How to complete this task: From the line with "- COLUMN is" through the line with "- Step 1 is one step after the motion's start", inclusive, return each line of the data below exactly and leave the rest out.

═══ Given records

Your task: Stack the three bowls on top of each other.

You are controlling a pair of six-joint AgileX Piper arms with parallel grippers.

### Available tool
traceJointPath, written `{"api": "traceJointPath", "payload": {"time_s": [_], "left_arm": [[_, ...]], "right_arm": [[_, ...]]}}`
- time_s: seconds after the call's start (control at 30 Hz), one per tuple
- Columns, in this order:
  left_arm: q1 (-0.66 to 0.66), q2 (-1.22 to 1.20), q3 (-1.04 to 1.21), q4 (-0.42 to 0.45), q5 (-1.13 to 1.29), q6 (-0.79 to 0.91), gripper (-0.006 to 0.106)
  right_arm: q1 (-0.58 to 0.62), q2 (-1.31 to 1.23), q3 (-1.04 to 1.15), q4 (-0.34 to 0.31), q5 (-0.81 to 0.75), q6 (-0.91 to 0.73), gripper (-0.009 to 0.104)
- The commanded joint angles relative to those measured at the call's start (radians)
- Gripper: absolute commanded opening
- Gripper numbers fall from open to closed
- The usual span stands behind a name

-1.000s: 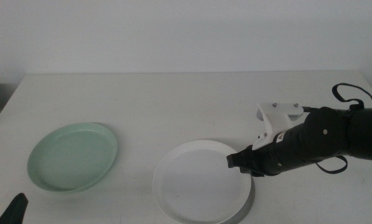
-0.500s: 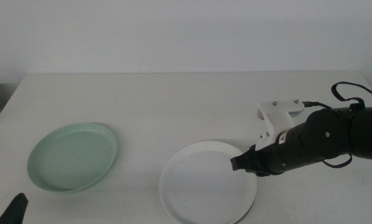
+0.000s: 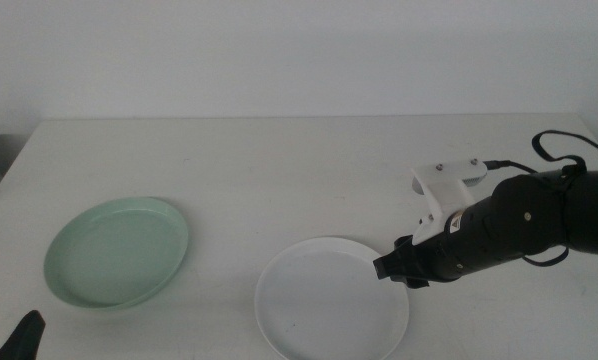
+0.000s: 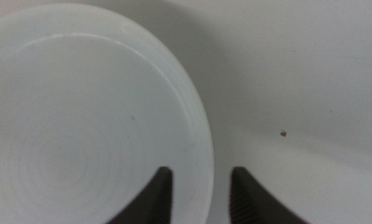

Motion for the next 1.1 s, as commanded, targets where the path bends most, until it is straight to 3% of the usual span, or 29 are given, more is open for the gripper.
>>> {"api": "traceJointPath", "payload": {"time_s": [0.0, 0.2, 0.57, 0.7, 0.87, 1.07], "left_arm": [[0.001, -0.013, -0.005, -0.015, -0.082, -0.005, 0.092], [0.001, -0.013, -0.005, -0.015, -0.082, -0.005, 0.092], [0.001, -0.013, -0.005, -0.015, -0.082, -0.005, 0.092], [0.001, -0.013, -0.005, -0.015, -0.082, -0.005, 0.092], [0.001, -0.013, -0.005, -0.015, -0.082, -0.005, 0.092], [0.001, -0.013, -0.005, -0.015, -0.082, -0.005, 0.092]], "right_arm": [[-0.004, -0.061, -0.045, -0.024, -0.003, -0.020, 0.037], [-0.004, -0.207, -0.124, -0.093, 0.138, -0.037, 0.051], [-0.004, -0.696, -0.127, -0.090, 0.336, -0.145, 0.051], [-0.003, -0.876, -0.085, -0.065, 0.417, -0.233, 0.051], [-0.003, -1.043, -0.038, 0.037, 0.468, -0.336, 0.051], [-0.003, -1.100, -0.019, 0.018, 0.469, -0.334, 0.051]]}}
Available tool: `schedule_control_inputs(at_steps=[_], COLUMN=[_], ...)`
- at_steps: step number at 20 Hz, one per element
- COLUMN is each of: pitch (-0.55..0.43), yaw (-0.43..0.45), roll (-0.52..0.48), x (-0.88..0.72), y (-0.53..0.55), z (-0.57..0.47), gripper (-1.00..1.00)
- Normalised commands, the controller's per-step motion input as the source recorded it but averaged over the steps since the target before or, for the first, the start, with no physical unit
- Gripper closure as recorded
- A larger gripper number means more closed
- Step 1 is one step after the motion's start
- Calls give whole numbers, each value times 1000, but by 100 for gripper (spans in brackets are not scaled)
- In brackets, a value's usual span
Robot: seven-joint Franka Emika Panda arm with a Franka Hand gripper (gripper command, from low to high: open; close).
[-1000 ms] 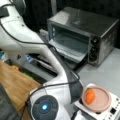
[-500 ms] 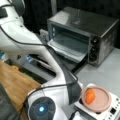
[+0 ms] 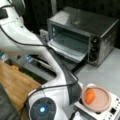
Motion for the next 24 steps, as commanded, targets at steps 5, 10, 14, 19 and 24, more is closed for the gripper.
schedule_control_inputs(at_steps=[5,10,14,19,24], pitch=[-76,-88,-104,-89,-65], yaw=[-42,-33,-22,-26,-36], roll=[72,53,45,57,56], x=[-5,-12,-8,-12,-19], y=[14,28,45,69,109], z=[-66,-84,-76,-58,-21], gripper=[100,100,100,100,100])
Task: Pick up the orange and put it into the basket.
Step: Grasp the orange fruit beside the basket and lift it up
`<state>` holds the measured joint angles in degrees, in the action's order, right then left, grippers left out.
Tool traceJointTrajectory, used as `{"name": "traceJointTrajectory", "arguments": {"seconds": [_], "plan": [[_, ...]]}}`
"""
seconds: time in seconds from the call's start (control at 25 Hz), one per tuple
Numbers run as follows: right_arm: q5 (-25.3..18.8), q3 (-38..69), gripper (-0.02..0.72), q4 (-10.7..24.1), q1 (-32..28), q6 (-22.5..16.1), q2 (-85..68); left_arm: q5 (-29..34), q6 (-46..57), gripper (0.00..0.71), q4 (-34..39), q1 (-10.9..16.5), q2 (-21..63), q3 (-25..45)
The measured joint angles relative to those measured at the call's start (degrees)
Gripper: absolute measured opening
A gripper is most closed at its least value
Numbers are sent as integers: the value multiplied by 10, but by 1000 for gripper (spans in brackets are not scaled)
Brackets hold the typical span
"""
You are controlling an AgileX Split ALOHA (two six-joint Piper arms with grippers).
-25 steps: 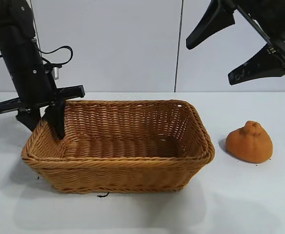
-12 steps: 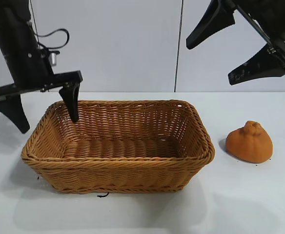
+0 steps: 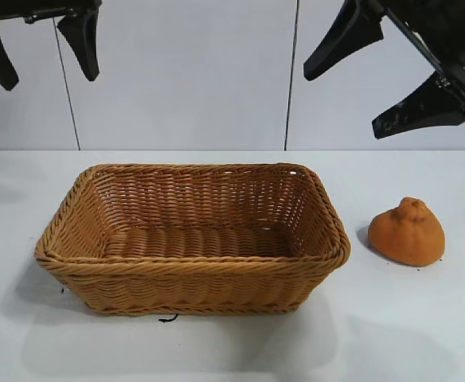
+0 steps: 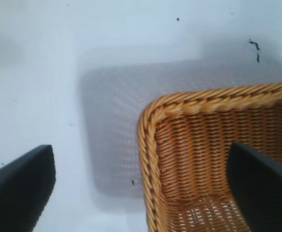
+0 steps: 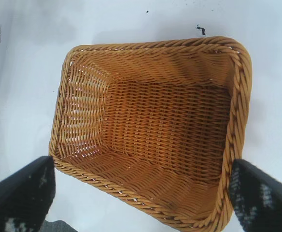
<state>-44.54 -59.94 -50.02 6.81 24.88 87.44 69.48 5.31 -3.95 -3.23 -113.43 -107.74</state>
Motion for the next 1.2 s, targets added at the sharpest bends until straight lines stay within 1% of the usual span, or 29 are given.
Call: {"name": "traceJointTrajectory", "arguments": {"seconds": [0.08,0.2,0.32,0.48,0.52,0.56,0.6,0.96,1.2], "plan": [[0,0,696,0,0,0,0,-1,-4,692,2,10,5,14],[0,0,696,1,0,0,0,-1,-12,692,2,13,25,55],[0,0,696,2,0,0,0,-1,-15,692,0,12,67,126],[-1,0,696,2,0,0,0,-1,-32,692,0,5,157,231],[-1,0,696,2,0,0,0,-1,-32,692,0,5,157,231],[-1,0,696,2,0,0,0,-1,-33,692,-1,3,187,260],[-1,0,696,3,0,0,0,-1,-34,692,-2,2,246,315],[-4,0,696,5,0,0,0,-4,-34,692,2,2,548,584],[-4,0,696,6,0,0,0,-79,-34,692,10,2,739,732]]}}
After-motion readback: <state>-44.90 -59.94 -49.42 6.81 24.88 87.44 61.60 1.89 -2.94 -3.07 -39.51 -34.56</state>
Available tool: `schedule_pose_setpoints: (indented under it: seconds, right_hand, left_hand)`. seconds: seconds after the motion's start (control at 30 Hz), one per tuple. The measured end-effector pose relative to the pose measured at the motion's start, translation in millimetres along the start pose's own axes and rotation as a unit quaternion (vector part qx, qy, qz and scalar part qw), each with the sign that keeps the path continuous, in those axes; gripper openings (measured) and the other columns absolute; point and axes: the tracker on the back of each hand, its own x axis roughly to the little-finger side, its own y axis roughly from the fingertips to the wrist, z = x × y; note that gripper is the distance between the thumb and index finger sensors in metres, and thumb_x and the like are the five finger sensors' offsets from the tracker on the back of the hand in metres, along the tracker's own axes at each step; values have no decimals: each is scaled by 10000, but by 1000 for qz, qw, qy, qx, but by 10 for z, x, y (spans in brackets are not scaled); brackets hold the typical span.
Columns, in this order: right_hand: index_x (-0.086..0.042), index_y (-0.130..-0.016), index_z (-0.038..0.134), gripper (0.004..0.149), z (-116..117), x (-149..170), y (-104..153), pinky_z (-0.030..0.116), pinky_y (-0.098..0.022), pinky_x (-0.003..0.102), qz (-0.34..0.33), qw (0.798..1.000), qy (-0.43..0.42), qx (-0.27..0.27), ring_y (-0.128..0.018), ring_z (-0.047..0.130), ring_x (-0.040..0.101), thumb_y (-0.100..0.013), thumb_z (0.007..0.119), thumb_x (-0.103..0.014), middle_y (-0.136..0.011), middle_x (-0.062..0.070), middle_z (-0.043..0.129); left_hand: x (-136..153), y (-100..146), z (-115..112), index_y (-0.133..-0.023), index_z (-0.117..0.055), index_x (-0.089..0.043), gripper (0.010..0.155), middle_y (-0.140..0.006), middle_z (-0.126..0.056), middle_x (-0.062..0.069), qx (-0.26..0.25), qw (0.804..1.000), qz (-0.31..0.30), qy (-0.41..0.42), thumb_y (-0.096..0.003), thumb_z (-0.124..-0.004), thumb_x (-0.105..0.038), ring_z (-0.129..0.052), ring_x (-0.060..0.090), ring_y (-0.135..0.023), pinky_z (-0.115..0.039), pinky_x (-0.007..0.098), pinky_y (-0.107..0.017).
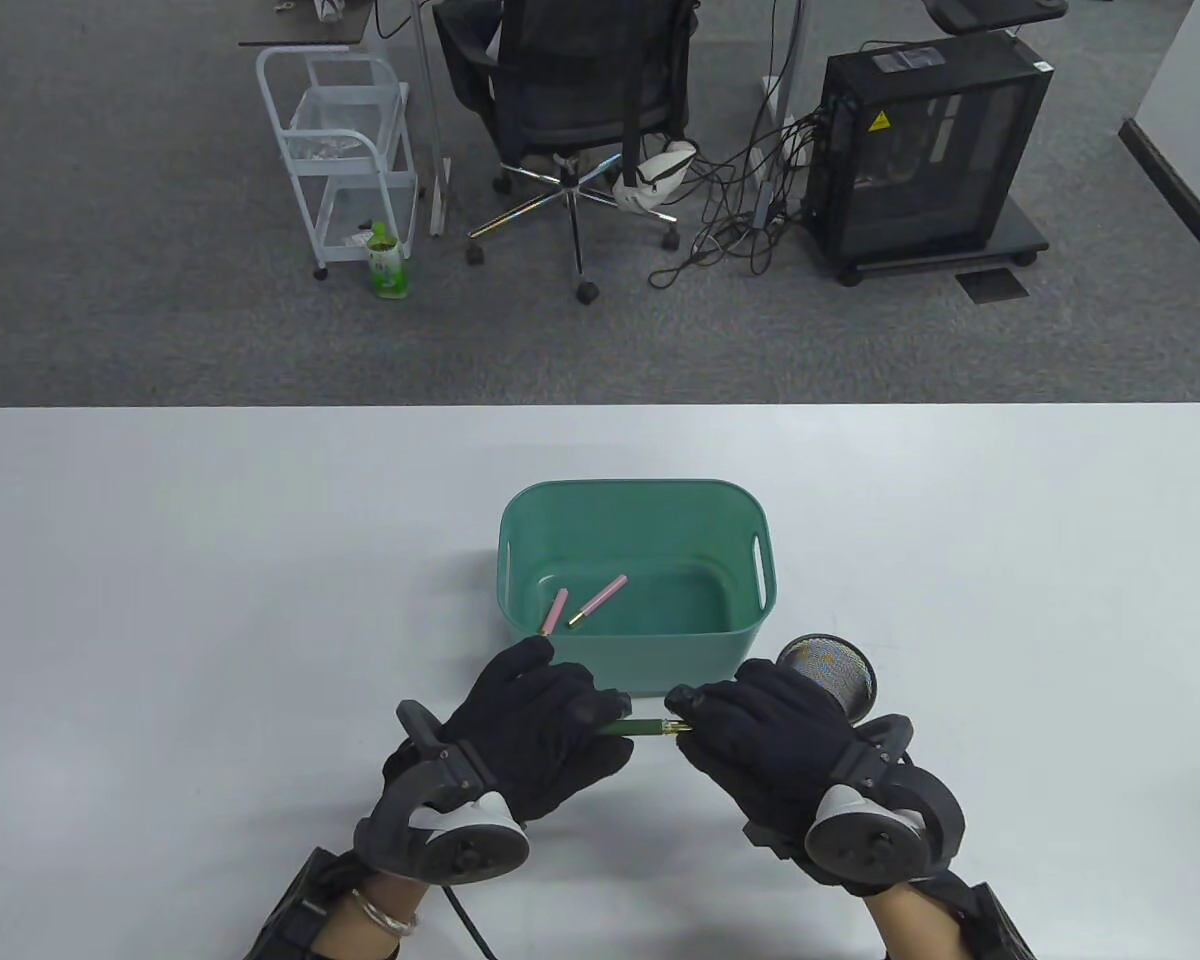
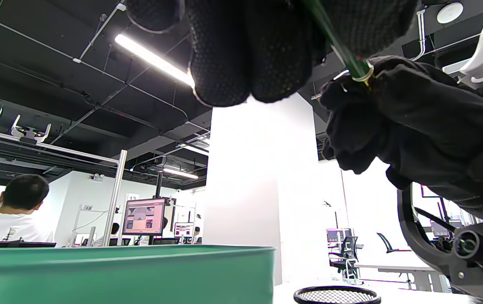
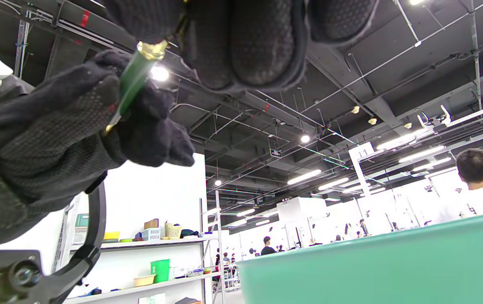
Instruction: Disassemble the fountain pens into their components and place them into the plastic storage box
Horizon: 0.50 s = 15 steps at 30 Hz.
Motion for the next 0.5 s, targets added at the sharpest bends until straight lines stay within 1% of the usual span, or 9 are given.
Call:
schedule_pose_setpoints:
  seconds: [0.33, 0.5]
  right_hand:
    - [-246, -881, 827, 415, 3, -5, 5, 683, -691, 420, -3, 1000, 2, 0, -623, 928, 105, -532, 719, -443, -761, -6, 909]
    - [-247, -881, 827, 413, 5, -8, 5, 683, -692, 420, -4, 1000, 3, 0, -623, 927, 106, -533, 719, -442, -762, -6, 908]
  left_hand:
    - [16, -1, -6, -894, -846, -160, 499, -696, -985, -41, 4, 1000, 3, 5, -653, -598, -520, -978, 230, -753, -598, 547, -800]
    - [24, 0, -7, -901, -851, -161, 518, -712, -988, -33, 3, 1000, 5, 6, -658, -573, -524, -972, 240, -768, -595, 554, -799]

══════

Expected output:
- COLUMN is each of: pitch (-0.55..0.43), yaw (-0.43..0.45), roll (-0.52..0.48), x (-0.88..0.72), y (-0.53..0.55), z (-0.57..0.47), gripper (-1.00..1.00)
- Normalised commands, the controller's per-step motion input as the source recorded it but averaged over the steps since the target before or, for the first, the start, with no physical unit
- Gripper closure as recorded
- A larger gripper number means more closed
- Step 1 is one step after the motion's start

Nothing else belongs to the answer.